It’s important that I stress this first: Larry Crompton seems like a wonderful person and his dedication to the victims, even after his retirement from law enforcement, is more than admirable. That said, and even he agrees with me in the introduction, a writer he is not. And I don’t place the blame entirely on his shoulders either; the publisher should not just fire their editors, but draw and quarter them and then literally set them on fire. When the possessive form of “it” makes it past a so-called editor with an apostrophe, when such a typo screams from the page to the reader, I always point the finger at the editor.

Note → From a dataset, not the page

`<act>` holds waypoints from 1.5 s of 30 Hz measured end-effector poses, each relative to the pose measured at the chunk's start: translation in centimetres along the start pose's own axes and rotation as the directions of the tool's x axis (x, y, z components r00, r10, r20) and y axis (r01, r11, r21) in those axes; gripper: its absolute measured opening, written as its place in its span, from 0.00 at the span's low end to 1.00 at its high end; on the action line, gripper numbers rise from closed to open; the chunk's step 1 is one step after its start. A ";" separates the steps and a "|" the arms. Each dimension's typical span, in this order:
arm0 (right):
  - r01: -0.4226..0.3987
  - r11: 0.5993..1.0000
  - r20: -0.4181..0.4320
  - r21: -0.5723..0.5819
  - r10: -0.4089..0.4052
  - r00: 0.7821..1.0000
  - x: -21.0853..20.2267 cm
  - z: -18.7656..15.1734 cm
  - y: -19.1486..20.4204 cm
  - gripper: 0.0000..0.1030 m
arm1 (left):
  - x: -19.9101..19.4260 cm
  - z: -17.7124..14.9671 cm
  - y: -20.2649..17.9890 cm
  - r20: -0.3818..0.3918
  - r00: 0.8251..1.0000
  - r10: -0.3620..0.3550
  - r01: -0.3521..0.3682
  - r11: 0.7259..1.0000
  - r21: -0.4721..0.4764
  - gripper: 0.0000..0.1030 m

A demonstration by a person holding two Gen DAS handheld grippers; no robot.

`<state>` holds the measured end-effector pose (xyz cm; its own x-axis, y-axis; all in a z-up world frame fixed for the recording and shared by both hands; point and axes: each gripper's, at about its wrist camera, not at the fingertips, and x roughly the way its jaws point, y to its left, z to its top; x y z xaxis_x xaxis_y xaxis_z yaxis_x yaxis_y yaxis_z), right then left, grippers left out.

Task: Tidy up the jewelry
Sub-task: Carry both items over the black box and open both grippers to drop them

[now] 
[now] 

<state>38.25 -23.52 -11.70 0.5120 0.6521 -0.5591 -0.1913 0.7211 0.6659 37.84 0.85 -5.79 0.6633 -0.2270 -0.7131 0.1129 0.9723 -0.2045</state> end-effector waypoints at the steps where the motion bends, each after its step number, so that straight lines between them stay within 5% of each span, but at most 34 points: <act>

Crompton’s main goal with this book was to throw all the information out there that he could in hopes that someone, somewhere knows something. For some reason, the East Area Rapist (EAR for short)/Original Night Stalker doesn’t have the cultural capital of other well-known serial killers – BTK, Jeffrey Dahmer, John Wayne Gacy – which is odd, considering the quantity of his crimes and their oddities. (There’s a whole thesis that could be written on our cultural obsession with serial killers, especially their “branding”. The media could never quite settle on a name for the suspect of several killings in southern California in the 80’s and it wasn’t until years later that DNA testing linked him as EAR. EAR also didn’t really communicate with the police/media, so he didn’t enter the lexicon like Zodiac or BTK.) From 1976 to 1979, EAR terrorized the area around Sacramento. He stalked women, did a multitude of break-ins (most of which were probably never reported or even realized by the victims), and committed a series of disgusting rapes. He would prowl whole neighborhoods, at first targeting women who lived alone and then braving houses with families. He would force the woman to tie up her significant other with shoelaces (either taken from their own shoes or brought by EAR himself). He would then place dishes on the men, telling them if he heard them fall, he would kill everyone (he usually had a gun in his hand or a knife). Finally he would take the women into another room, lubricate himself (usually with lotion he brought himself) and repeatedly rape the women. His terror session would last for hours. In the end, he would eat food out of the victims’ refrigerators and take small trinkets. Later, he moved down to southern California and increase his violent tendencies by murdering the victims after the rapes. He also started to call his previously victims, threatening to visit them again. (You can find recordings of some of these calls on YouTube, but I really don’t recommend listening to them before bed.)
All in all, EAR was so oddly specific, so incredibly addicted to his pattern, it’s amazing he wasn’t caught. He was incredibly brazen and relied on all of these nice middle-class people not to call the police when they saw a peeping tom at their windows. Crompton reiterates several times that he believes EAR would have been caught if people would have simply called the police when the telltale signs of EAR appeared, such as barking dogs, a stolen bike, suspicious cars, etc. And I know Crompton is grasping at straws here and has internalized a lot of the failure to catch EAR, but seriously? Suggesting people call the police whenever they heard their dog bark? They would have to deputize people on the street to meet that call volume! And then, when people did call to offer help, Crompton was kind of a snob about it. I get that he’s from a certain time period, but his sneering at a psychiatrist and bondage fetish enthusiast who called to offer his services at now charge was homophobic and rude. The psychiatrist wanted to help police catch EAR if he was into the bondage scene, which would have been quiet inclusive at that time in the late 70’s San Francisco. And Crompton adopted the attitude of “ew, people having consensual sex that is outside the norm from my experiences!”
Crompton also got into skeevy territory when discussing EAR’s juvenile victims. Crompton makes a big to-do about two teenage victims that lost their virginity to EAR. Which, just like any rape, is incredibly horrible and disgusting. But Crompton makes it especially gross when he waxes poetic about these girls’ virginity. I know he was trying to drive home how much of a monster EAR was, but dude took his virginity monologues to Creepsville.
There’s relatively little information Crompton includes about the actual murders, since they happened outside of his jurisdiction. And as for what he did write, I’ve read it debunked elsewhere, so I don’t know who is correct. (For example, dog hairs were found at the scene of one of the murders. There was something about an all white German Shepard, possibly missing some toes, that may have belonged to the suspect. Other websites have said this dog was unrelated. So who knows).
I do think there’s merit in this book. EAR was such a distinct suspect, from his somewhat rare blood type, the possibility that his body chemistry was so weird, and that his pattern was so intricate, that someone has to have something. And his victims deserve closure. And he’s a monster that needs to be in prison. He’s terrorized and ruined so many lives.